"""

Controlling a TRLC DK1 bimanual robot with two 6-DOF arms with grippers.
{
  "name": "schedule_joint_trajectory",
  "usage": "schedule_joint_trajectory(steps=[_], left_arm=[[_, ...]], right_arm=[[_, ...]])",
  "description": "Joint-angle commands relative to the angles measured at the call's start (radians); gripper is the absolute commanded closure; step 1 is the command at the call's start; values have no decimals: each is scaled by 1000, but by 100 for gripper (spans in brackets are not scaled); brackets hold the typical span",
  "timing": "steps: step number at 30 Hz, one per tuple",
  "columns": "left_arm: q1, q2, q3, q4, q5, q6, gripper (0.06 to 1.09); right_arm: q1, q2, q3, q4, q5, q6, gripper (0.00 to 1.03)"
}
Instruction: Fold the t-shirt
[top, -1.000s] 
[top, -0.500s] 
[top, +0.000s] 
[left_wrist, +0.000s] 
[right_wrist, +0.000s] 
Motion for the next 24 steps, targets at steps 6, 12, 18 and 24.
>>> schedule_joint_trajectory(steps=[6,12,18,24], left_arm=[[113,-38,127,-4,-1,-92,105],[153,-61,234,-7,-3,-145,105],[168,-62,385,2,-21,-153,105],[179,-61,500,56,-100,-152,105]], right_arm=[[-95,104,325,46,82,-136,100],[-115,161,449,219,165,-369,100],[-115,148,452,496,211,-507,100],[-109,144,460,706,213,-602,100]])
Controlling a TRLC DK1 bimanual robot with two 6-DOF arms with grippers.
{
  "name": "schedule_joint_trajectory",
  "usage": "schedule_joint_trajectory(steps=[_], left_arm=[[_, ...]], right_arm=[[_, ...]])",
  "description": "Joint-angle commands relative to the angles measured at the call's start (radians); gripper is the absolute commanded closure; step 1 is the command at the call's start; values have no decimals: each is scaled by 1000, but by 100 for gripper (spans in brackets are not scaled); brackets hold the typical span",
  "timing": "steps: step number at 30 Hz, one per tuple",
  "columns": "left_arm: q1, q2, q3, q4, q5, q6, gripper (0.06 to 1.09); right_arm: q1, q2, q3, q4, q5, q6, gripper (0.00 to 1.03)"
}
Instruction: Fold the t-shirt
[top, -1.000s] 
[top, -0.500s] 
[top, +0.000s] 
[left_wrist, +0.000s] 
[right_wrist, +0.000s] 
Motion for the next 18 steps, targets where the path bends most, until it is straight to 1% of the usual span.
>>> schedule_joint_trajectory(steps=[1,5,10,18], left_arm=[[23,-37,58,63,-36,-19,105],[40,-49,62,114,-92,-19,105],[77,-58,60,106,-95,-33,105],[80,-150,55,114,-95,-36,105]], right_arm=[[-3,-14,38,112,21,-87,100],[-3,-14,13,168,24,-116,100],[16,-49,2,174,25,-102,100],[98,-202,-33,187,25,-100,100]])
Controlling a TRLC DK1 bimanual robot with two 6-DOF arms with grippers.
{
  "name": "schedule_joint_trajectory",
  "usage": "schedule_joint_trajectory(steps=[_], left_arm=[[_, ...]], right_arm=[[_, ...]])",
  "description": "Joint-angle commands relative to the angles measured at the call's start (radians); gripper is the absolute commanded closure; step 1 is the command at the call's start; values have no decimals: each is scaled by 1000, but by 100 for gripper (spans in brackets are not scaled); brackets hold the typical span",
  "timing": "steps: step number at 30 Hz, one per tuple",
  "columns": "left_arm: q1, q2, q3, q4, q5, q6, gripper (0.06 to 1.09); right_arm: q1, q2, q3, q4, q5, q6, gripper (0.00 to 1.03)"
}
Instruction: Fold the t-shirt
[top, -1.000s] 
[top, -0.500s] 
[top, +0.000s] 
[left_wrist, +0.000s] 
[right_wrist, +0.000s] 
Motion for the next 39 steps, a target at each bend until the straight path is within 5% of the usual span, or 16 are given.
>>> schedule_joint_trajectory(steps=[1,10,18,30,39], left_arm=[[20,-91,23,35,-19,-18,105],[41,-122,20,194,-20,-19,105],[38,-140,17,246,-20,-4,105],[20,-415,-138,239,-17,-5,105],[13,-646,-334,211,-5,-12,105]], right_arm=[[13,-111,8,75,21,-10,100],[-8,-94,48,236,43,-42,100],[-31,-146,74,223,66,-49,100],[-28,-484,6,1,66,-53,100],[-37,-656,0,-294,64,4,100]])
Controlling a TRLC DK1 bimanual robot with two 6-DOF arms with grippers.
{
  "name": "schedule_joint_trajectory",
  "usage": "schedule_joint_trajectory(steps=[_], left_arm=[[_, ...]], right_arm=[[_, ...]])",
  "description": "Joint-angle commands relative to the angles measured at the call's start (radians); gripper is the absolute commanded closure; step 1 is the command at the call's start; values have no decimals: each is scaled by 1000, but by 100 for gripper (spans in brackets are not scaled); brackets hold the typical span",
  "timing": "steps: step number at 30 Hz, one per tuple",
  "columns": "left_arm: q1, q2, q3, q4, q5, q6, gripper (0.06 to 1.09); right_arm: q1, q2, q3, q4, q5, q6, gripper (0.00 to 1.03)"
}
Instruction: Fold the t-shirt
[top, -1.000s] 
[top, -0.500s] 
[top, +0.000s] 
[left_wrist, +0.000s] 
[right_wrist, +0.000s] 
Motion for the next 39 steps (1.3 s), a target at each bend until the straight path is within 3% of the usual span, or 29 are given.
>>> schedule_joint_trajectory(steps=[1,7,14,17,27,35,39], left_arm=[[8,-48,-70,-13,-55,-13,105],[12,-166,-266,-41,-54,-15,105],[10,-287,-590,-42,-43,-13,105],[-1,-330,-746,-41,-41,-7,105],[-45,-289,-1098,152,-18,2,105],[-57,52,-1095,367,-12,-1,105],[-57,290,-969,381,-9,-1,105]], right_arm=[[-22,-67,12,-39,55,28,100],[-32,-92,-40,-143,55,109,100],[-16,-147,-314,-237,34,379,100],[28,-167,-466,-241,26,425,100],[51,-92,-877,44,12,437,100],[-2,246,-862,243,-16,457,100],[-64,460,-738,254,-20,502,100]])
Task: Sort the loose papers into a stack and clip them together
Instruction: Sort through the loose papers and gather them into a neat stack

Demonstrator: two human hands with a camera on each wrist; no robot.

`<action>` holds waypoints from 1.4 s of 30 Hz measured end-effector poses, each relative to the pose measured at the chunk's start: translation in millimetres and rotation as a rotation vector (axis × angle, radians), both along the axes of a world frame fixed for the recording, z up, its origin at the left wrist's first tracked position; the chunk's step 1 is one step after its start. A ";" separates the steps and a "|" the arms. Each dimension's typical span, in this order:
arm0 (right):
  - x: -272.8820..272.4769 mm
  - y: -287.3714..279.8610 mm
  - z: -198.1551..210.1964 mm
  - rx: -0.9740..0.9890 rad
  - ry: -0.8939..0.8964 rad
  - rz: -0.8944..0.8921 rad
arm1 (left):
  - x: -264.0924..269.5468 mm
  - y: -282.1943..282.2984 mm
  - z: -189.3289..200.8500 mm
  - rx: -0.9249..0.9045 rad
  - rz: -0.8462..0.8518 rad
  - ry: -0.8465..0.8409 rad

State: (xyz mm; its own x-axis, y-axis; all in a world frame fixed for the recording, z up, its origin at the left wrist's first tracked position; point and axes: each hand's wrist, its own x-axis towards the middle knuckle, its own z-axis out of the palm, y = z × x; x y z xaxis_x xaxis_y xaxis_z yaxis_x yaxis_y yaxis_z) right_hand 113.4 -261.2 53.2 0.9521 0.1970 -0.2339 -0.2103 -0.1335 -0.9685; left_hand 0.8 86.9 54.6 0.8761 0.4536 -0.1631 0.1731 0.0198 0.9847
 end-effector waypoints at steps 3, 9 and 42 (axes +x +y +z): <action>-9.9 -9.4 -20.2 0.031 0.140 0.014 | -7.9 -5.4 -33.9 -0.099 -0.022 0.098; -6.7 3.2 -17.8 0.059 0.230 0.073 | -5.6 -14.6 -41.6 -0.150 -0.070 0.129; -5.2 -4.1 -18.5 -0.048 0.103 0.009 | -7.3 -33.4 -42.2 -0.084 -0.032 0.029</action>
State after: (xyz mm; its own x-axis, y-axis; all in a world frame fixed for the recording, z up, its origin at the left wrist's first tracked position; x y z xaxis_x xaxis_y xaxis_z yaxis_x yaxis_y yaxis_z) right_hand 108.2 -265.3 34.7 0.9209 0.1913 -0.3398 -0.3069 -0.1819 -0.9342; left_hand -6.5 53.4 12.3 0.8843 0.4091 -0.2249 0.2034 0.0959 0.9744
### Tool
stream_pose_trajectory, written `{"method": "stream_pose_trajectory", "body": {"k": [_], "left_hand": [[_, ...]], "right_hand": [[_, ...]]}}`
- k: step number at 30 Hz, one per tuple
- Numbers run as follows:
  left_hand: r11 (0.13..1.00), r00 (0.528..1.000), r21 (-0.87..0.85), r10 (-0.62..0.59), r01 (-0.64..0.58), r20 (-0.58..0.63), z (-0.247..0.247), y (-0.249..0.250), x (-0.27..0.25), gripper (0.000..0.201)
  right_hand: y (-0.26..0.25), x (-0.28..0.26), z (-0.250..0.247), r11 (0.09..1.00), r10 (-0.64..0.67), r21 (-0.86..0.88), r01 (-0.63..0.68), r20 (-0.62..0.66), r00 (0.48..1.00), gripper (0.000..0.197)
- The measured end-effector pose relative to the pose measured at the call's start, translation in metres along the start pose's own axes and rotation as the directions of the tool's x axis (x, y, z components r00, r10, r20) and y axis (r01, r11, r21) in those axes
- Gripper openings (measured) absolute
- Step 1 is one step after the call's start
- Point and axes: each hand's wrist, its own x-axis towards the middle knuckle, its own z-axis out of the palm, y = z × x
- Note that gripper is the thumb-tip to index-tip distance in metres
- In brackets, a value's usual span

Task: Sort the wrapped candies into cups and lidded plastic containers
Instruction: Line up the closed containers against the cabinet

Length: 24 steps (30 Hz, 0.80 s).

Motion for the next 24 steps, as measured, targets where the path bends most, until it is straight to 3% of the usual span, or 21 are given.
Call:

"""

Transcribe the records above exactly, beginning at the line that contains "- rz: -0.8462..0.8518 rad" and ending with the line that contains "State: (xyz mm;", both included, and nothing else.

Result for this exercise:
  - rz: -0.8462..0.8518 rad
  - ry: -0.8465..0.8409 rad

State: (xyz mm; its own x-axis, y-axis; all in a world frame fixed for the recording, z up, its origin at the left wrist's first tracked position; point and axes: each hand's wrist, its own x-axis towards the middle knuckle, its own z-axis out of the palm, y = z × x; x y z xaxis_x xaxis_y xaxis_z yaxis_x yaxis_y yaxis_z) right_hand 113.4 -261.2 53.2 0.9521 0.1970 -0.2339 -0.2103 -0.1335 -0.9685; left_hand 0.8 86.9 54.6 0.8761 0.4536 -0.1631 0.1731 0.0198 0.9847

This completes the response.